_TASK PROMPT_
Please give every entry again, exactly as it reads.

_Dataset records_

▽

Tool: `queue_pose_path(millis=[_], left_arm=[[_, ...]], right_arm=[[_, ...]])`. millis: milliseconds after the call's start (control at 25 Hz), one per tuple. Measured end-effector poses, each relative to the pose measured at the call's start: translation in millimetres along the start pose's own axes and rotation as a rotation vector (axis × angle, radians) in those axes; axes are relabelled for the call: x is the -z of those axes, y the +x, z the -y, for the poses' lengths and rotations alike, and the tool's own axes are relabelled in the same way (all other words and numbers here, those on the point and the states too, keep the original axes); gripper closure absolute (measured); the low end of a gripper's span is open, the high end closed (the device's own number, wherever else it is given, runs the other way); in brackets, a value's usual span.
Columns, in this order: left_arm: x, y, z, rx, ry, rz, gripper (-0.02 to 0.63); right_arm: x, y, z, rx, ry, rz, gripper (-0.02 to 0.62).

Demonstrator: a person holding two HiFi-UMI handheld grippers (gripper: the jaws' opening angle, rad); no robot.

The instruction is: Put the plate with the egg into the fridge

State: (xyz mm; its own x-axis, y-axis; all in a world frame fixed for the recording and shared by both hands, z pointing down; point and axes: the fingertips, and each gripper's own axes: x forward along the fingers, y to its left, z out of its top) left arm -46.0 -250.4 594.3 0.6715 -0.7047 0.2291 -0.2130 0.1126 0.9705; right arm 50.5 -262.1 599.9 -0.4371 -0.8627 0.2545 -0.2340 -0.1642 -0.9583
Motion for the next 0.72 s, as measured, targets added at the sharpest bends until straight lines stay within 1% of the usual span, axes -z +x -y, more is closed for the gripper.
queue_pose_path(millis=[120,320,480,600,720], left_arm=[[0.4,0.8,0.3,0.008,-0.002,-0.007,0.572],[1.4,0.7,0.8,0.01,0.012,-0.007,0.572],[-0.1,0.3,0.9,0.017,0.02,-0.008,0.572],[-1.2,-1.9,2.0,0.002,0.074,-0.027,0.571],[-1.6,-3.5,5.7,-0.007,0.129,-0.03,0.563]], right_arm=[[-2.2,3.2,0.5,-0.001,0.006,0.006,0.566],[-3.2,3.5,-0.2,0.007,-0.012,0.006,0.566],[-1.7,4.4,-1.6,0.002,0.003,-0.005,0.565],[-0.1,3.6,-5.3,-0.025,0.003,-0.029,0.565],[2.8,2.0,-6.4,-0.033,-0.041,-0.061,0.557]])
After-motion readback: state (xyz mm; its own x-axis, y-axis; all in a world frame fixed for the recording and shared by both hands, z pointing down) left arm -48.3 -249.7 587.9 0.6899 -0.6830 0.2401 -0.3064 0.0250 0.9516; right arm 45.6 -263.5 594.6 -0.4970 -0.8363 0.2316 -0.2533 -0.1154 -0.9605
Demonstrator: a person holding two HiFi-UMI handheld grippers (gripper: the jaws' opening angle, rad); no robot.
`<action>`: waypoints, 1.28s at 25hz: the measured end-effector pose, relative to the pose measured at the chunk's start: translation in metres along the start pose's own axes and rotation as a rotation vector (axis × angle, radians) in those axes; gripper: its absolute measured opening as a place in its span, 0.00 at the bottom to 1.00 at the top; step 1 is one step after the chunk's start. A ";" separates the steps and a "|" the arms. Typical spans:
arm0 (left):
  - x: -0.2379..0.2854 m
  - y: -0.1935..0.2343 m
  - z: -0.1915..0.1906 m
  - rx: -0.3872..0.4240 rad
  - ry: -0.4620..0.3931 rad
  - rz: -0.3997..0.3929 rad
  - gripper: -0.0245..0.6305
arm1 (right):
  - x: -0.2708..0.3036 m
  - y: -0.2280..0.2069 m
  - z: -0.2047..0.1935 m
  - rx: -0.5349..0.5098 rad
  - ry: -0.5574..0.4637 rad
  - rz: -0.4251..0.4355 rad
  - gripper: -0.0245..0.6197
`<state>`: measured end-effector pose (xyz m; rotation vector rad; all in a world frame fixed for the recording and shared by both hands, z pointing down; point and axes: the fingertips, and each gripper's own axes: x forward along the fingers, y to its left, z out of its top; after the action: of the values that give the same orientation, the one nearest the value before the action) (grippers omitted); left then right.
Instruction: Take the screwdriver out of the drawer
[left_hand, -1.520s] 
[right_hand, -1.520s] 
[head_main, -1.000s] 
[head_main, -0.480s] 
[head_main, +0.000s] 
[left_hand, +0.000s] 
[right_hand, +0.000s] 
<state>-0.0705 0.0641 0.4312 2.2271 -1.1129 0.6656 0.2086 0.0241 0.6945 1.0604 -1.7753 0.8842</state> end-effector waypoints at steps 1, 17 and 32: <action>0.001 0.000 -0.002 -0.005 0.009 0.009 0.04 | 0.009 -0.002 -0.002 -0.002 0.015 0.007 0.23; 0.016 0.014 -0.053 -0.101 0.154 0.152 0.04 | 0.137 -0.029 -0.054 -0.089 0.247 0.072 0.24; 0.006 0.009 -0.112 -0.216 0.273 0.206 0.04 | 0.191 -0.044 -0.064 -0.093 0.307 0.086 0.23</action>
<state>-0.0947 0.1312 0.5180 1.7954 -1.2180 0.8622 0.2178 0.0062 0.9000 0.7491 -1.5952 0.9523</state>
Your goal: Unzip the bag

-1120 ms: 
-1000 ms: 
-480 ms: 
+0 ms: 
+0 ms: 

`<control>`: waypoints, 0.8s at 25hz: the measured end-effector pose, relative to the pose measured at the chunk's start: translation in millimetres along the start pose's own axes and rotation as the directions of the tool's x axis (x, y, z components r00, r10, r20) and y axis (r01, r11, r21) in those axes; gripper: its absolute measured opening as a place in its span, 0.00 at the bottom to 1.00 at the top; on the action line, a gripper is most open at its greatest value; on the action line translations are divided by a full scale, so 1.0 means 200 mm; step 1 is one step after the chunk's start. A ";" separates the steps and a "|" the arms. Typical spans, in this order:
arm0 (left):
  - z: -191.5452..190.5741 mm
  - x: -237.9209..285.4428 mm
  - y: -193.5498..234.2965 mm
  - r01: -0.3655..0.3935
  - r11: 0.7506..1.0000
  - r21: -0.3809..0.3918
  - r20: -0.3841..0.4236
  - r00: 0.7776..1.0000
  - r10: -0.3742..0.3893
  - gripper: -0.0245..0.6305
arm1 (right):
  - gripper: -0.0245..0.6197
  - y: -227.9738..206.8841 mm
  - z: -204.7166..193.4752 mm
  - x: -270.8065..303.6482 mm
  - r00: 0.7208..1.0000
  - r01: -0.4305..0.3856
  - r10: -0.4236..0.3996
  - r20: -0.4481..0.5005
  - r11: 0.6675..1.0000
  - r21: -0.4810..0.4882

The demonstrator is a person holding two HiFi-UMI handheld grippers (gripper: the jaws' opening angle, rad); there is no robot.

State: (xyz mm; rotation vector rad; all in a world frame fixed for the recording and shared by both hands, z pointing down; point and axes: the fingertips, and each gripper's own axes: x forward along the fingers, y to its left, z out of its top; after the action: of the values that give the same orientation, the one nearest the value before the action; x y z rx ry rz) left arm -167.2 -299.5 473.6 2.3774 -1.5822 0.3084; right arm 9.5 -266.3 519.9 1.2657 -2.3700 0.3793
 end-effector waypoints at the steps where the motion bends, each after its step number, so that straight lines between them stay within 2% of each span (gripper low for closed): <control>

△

_REPLY_
Tool: `queue_pose_path(millis=[_], left_arm=[[_, ...]], right_arm=[[_, ...]])`. millis: milliseconds after the call's start (control at 25 Hz), one per tuple. Measured end-effector poses, each relative to the pose measured at the call's start: translation in millimetres along the start pose's own axes and rotation as a rotation vector (axis × angle, radians) in those axes; axes are relabelled for the call: x is the -z of those axes, y the +x, z the -y, for the poses' lengths and rotations alike, and the tool's own axes are relabelled in the same way (all other words and numbers here, those on the point and the states too, keep the original axes); gripper closure absolute (measured); the low end of a gripper's span is open, the high end closed (the device's own number, wherever else it is given, runs the other way); in brackets, a value's usual span.
Columns, in this order: left_arm: x, y, z, rx, ry, rz, gripper (-0.02 to 0.63); right_arm: x, y, z, rx, ry, rz, gripper (-0.02 to 0.62).

Demonstrator: a person holding two HiFi-UMI handheld grippers (gripper: the jaws' opening angle, rad); no robot.

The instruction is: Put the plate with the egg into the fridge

State: (xyz mm; its own x-axis, y-axis; all in a world frame fixed for the recording and shared by both hands, z pointing down; point and axes: the fingertips, and each gripper's own axes: x forward along the fingers, y to its left, z out of its top) left arm -46.0 -250.4 594.3 0.6715 -0.7047 0.2291 -0.2130 0.1126 0.9705; right arm 50.5 -262.1 599.9 -0.4371 -0.8627 0.2545 -0.2340 -0.1642 -0.9583
Motion for the next 0.72 s, as measured, targets added at the sharpest bends until straight lines stay within 1% of the usual span, axes -z +x -y, more is closed for the gripper.
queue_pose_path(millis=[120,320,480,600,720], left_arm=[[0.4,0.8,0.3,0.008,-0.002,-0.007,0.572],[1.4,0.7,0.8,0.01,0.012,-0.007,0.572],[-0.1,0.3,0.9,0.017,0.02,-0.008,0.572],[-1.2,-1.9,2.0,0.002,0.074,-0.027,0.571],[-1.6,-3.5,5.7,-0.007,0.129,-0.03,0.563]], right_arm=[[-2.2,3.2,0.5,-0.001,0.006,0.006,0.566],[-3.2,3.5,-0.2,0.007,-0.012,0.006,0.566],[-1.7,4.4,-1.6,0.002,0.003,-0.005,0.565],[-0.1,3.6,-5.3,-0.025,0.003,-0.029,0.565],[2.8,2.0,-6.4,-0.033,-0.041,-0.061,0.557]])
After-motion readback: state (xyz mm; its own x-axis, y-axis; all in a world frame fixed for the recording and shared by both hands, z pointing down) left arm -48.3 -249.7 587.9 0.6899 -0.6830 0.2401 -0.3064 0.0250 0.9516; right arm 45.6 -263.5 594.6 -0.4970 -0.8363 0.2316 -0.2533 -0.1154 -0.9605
Demonstrator: a person holding two HiFi-UMI handheld grippers (gripper: the jaws' opening angle, rad); no robot.
`<action>`: waypoints, 1.28s at 25hz: the measured end-effector pose, relative to the pose measured at the chunk's start: translation in metres along the start pose's own axes and rotation as a rotation vector (axis × angle, radians) in those axes; gripper: its absolute measured opening as a place in its span, 0.00 at the bottom to 1.00 at the top; step 1 is one step after the chunk's start. A ";" separates the steps and a "|" the arms. Typical spans:
arm0 (left):
  - x: -0.2379..0.2854 m
  - y: -0.1935..0.2343 m
  - z: -0.1915..0.1906 m
  - rx: -0.3872..0.4240 rad
  - ry: -0.4620..0.3931 rad
  - rz: -0.3997..0.3929 rad
  - gripper: -0.0245..0.6305
arm1 (right):
  - x: -0.2708..0.3036 m
  - y: -0.2280..0.2069 m
  - z: -0.2047..0.1935 m
  - rx: -0.5349..0.5098 rad
  - ry: -0.5574..0.4637 rad
  - rz: -0.4251..0.4355 rad
  - gripper: -0.0245..0.6197
`<state>`: measured end-effector pose (xyz m; rotation vector rad; all in a world frame fixed for the recording and shared by both hands, z pointing down; point and axes: the fingertips, and each gripper's own axes: x forward along the fingers, y to its left, z out of its top; after the action: of the values that give the same orientation, the one nearest the value before the action) (grippers omitted); left then right.
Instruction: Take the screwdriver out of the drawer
[left_hand, -1.520s] 
[right_hand, -1.520s] 
[head_main, -1.000s] 
[head_main, -0.480s] 
[head_main, +0.000s] 
[left_hand, +0.000s] 
[right_hand, +0.000s] 
<state>-0.0705 0.0641 0.4312 2.2271 -1.1129 0.6656 0.2086 0.0241 0.6945 1.0604 -1.7753 0.8842</state> end-effector waypoints at steps 1, 17 and 32: <action>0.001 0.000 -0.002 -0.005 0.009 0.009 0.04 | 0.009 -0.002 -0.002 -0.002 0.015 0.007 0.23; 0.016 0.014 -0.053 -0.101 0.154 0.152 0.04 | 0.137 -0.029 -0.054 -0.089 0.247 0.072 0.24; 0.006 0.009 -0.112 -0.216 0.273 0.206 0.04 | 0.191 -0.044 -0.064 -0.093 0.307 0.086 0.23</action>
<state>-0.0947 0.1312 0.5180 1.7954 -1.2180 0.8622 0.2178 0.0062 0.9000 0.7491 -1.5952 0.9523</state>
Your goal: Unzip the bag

-1120 ms: 
-1000 ms: 
-480 ms: 
+0 ms: 
+0 ms: 

`<control>`: waypoints, 0.8s at 25hz: the measured end-effector pose, relative to the pose measured at the chunk's start: translation in millimetres along the start pose's own axes and rotation as the directions of the tool's x axis (x, y, z components r00, r10, r20) and y axis (r01, r11, r21) in those axes; gripper: its absolute measured opening as a place in its span, 0.00 at the bottom to 1.00 at the top; on the action line, a gripper is most open at its greatest value; on the action line translations are divided by a full scale, so 1.0 means 200 mm; step 1 is one step after the chunk's start. A ";" separates the steps and a "|" the arms. Typical spans, in this order:
arm0 (left):
  - z: -191.5452..190.5741 mm
  - x: -237.9209..285.4428 mm
  - y: -193.5498..234.2965 mm
  - r01: -0.3655..0.3935
  - r11: 0.7506..1.0000
  - r21: -0.3809..0.3918
  - r20: -0.3841..0.4236
  - r00: 0.7776..1.0000
  - r10: -0.3742..0.3893
  - gripper: -0.0245..0.6305
arm1 (right):
  - gripper: -0.0245..0.6197
  - y: -227.9738..206.8841 mm
  - z: -204.7166..193.4752 mm
  - x: -270.8065..303.6482 mm
  - r00: 0.7208..1.0000
  - r01: -0.4305..0.3856
  - r10: -0.4236..0.3996
  - r20: -0.4481..0.5005
  - r11: 0.6675..1.0000
  - r21: -0.4810..0.4882

The demonstrator is a person holding two HiFi-UMI handheld grippers (gripper: the jaws' opening angle, rad); there is no robot.

State: (xyz mm; rotation vector rad; all in a world frame fixed for the recording and shared by both hands, z pointing down; point and axes: the fingertips, and each gripper's own axes: x forward along the fingers, y to its left, z out of its top; after the action: of the values that give the same orientation, the one nearest the value before the action; x y z rx ry rz) left arm -167.2 -299.5 473.6 2.3774 -1.5822 0.3084; right arm 9.5 -266.3 519.9 1.2657 -2.3700 0.3793
 end-effector waypoints at the steps where the motion bends, each after its step number, so that straight lines between them stay within 2% of each span (gripper low for closed): <control>

The response above is complete.